Eppure molti atei “duri e puri” – ma anche molti agnostici, perché in pratica le due categorie non si differenziano poi molto – non si sforzano di porsi almeno il problema, di oltrepassare quella soglia che aprirebbe loro possibilità immense di pensiero e di speculazione oltre che di accrescimento personale. Allora mi sono anche domandata su che cosa quegli atei “duri e puri” abbiano fondato quella “durezza” e quella “purezza” e  come quegli agnostici “indifferenti” riescano a far tacere, dentro di sé, certi interrogativi che sono comuni a tutti gli esseri umani. Illuminata dall’insegnamento di Benedetto XVI, sono giunta a certe conclusioni che tra poco esporrò.

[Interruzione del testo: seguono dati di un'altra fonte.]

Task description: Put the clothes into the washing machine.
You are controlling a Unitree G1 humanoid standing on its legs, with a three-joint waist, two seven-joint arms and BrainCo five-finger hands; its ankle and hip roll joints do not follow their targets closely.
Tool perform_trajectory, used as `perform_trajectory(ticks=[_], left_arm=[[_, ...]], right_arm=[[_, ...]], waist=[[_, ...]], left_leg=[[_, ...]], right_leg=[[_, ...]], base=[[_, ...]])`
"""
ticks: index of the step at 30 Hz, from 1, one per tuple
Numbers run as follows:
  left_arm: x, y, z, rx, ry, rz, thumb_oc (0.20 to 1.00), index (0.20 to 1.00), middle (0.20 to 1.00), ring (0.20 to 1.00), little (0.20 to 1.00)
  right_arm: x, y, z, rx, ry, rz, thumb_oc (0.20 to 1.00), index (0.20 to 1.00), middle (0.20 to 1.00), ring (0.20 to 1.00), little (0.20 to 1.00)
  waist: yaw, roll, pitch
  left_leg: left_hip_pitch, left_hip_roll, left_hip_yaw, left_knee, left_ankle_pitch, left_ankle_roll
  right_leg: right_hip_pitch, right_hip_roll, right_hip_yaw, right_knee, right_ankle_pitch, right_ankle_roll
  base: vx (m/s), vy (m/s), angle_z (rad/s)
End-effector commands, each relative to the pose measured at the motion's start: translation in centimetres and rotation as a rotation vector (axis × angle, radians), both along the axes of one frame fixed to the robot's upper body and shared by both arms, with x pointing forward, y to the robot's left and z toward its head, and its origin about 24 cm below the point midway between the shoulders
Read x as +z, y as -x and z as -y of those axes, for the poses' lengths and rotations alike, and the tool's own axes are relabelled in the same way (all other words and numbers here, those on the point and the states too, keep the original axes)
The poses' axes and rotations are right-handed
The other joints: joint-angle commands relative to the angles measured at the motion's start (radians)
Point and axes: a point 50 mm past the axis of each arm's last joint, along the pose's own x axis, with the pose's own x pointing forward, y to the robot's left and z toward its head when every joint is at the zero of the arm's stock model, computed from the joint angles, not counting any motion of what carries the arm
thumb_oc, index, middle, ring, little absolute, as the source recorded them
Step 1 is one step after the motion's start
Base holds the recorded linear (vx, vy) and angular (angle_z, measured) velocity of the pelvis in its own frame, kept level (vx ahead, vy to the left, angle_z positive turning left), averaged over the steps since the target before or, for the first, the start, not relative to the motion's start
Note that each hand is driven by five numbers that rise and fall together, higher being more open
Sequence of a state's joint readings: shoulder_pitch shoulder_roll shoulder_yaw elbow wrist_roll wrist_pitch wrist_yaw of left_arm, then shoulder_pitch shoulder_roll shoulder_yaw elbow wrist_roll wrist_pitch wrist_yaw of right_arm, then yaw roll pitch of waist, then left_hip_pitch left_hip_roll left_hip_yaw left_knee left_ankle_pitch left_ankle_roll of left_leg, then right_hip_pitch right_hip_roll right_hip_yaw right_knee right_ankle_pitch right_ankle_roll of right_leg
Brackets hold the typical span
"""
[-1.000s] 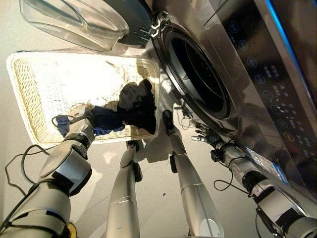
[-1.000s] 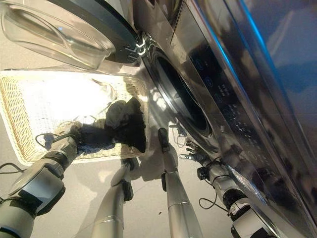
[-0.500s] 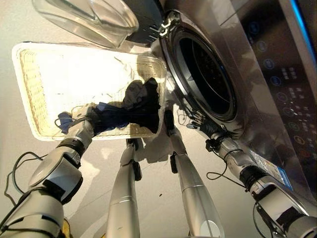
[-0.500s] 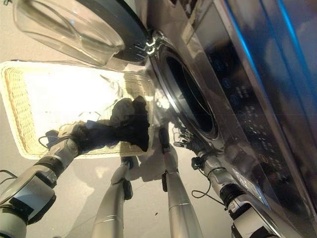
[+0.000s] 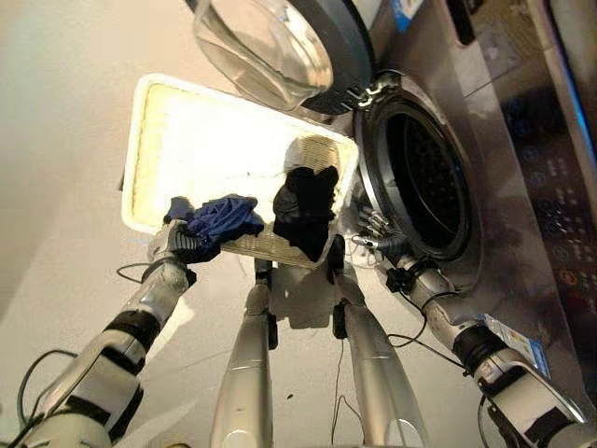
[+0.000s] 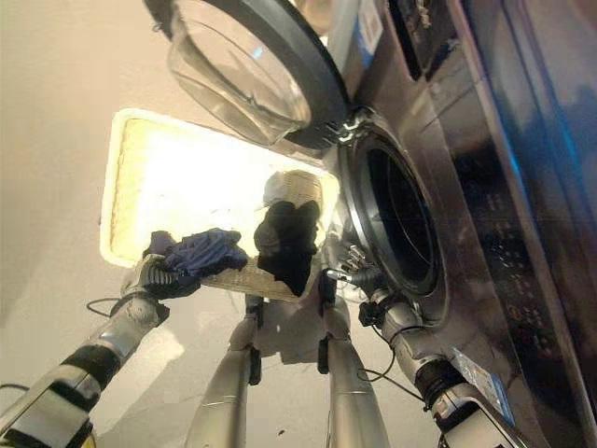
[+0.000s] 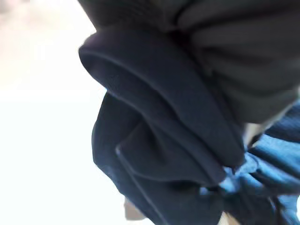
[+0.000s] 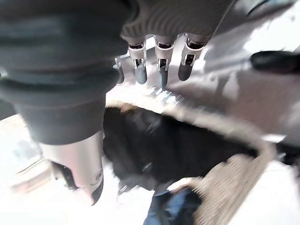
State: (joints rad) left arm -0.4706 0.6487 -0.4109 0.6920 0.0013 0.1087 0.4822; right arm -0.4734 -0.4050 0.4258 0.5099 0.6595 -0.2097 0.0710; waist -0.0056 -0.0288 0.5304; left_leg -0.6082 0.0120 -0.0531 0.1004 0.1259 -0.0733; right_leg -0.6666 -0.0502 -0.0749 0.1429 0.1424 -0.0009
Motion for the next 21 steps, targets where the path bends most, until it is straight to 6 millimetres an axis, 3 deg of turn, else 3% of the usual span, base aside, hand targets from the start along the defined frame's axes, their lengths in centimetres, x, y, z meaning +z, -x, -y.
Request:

Molti laicisti affermano di non poter credere in un Dio che sacrifica suo Figlio per il riscatto dell’umanità, come non riescono a credere in un Dio che chiede ad Abramo di sacrificargli suo figlio Isacco senza neanche motivare una simile richiesta e, tanto meno, sono disposti a ritenere credibile il comportamento di Abramo che accetta senza fiatare, dopo aver ricevuto da quel Dio tante dimostrazioni di favore. E in effetti, quale uomo sacrificherebbe un figlio, sia pure per salvare il resto dell’umanità (poniamo) da una catastrofe, con o senza spiegazione?

Mi torna in mente un episodio della mitologia greca che dimostra l’esistenza di un parallelismo nello sviluppo dell’esperienza esistenziale di popoli anche molto diversi. Le navi achee non potevano salpare dal porto di Aulide alla volta di Troia a causa dei venti contrari mandati dalla dea Artemide, offesa perché il re Agamennone, durante una caccia, aveva ucciso una cerva a lei sacra. L’indovino interpellato sul da farsi riferì che l’ira della dea si sarebbe placata solo se  il colpevole avesse accettato di sacrificare alla divinità sua figlia Ifigenia. Agamennone, cedendo alle pressioni dei suoi alleati smaniosi di combattere, accettò ignorando che quel gesto avrebbe provocato un’infinità di disgrazie alla sua famiglia e così, uccisa la povera Ifigenia sull’altare della dea, le navi poterono partire per la guerra di Troia.